Task goal:
Find how many lines in this data contain the string "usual". Respond with only that number.

Information:
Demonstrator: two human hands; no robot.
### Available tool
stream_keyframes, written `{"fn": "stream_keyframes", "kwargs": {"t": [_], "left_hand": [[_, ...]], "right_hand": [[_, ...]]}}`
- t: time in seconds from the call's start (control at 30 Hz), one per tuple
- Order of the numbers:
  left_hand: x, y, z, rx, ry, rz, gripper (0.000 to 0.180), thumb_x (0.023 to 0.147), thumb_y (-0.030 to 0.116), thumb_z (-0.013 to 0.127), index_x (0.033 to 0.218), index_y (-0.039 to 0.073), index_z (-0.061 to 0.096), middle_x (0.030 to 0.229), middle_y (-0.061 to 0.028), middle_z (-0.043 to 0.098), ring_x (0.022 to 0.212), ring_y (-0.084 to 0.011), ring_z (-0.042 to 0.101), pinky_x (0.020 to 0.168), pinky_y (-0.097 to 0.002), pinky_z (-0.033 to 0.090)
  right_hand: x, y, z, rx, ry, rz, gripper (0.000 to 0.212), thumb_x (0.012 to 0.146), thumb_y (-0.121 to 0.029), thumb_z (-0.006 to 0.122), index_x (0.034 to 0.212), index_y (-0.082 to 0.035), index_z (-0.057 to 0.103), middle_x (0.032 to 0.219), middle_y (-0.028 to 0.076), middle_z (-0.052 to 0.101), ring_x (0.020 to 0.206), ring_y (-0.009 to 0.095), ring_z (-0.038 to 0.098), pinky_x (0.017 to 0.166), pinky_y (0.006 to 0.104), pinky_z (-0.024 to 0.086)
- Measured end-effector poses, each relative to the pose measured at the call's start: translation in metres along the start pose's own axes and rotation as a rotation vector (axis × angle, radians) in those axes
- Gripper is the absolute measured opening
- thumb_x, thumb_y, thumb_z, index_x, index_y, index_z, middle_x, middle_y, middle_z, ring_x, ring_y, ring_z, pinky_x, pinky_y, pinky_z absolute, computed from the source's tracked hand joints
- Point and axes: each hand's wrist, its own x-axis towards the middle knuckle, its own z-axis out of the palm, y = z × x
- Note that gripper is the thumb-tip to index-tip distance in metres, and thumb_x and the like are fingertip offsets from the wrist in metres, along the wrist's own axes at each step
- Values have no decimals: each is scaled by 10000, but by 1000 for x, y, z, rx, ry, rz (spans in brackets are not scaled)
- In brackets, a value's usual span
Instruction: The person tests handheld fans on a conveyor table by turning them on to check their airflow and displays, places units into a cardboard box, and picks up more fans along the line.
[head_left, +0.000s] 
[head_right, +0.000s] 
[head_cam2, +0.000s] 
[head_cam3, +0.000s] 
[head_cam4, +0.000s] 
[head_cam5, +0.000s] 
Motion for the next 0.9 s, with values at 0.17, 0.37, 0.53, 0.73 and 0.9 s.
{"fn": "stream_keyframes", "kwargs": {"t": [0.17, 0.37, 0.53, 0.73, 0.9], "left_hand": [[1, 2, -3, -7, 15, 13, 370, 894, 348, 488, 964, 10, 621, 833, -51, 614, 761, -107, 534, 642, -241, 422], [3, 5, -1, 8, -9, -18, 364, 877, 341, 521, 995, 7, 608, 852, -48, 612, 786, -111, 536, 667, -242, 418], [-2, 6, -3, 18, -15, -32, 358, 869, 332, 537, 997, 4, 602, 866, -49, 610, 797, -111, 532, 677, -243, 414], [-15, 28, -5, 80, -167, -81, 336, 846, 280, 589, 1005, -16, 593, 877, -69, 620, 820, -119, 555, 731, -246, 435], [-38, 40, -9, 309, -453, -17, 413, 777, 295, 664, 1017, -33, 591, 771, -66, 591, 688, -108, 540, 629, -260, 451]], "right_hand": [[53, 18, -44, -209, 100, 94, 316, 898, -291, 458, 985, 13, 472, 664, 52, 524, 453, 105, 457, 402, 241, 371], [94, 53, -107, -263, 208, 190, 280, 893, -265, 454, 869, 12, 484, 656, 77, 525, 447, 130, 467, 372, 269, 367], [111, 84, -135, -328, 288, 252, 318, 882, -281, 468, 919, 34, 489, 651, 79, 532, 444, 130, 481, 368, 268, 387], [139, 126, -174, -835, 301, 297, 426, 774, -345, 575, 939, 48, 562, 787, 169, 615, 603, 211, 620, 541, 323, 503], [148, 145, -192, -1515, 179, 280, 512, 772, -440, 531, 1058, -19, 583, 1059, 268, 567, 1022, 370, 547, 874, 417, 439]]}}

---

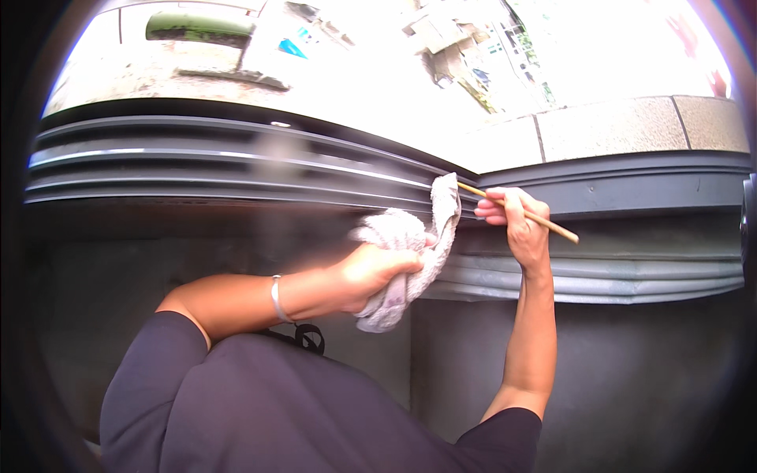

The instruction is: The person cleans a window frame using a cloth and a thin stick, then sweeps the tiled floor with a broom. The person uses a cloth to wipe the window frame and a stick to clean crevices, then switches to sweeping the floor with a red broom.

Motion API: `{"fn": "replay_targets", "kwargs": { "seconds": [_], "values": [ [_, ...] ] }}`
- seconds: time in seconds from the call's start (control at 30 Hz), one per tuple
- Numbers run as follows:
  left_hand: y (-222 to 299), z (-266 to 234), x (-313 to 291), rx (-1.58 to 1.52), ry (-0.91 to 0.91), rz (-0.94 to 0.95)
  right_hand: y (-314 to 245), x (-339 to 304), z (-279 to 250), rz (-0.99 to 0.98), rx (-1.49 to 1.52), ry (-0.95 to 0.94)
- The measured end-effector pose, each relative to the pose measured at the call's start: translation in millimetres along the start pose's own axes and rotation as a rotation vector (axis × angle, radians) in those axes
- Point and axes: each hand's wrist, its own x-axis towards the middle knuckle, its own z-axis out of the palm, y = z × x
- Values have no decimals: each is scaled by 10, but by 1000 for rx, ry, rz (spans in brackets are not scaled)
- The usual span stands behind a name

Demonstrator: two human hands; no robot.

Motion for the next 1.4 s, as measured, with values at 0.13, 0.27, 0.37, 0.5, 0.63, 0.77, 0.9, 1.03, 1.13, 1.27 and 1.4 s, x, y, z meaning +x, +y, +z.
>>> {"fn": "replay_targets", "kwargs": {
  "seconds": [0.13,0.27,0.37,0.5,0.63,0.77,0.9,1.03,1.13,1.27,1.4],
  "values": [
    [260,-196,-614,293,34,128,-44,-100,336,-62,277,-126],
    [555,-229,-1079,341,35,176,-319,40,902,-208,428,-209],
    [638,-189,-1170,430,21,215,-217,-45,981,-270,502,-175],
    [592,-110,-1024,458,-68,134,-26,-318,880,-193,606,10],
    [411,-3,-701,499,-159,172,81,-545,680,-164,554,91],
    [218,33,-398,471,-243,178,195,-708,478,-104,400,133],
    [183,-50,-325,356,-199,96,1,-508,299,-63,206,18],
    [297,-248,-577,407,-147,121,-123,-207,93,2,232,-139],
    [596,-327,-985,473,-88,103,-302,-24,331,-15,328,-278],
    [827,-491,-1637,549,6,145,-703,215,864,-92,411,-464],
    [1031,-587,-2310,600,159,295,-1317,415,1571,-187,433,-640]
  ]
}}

Solved problem:
2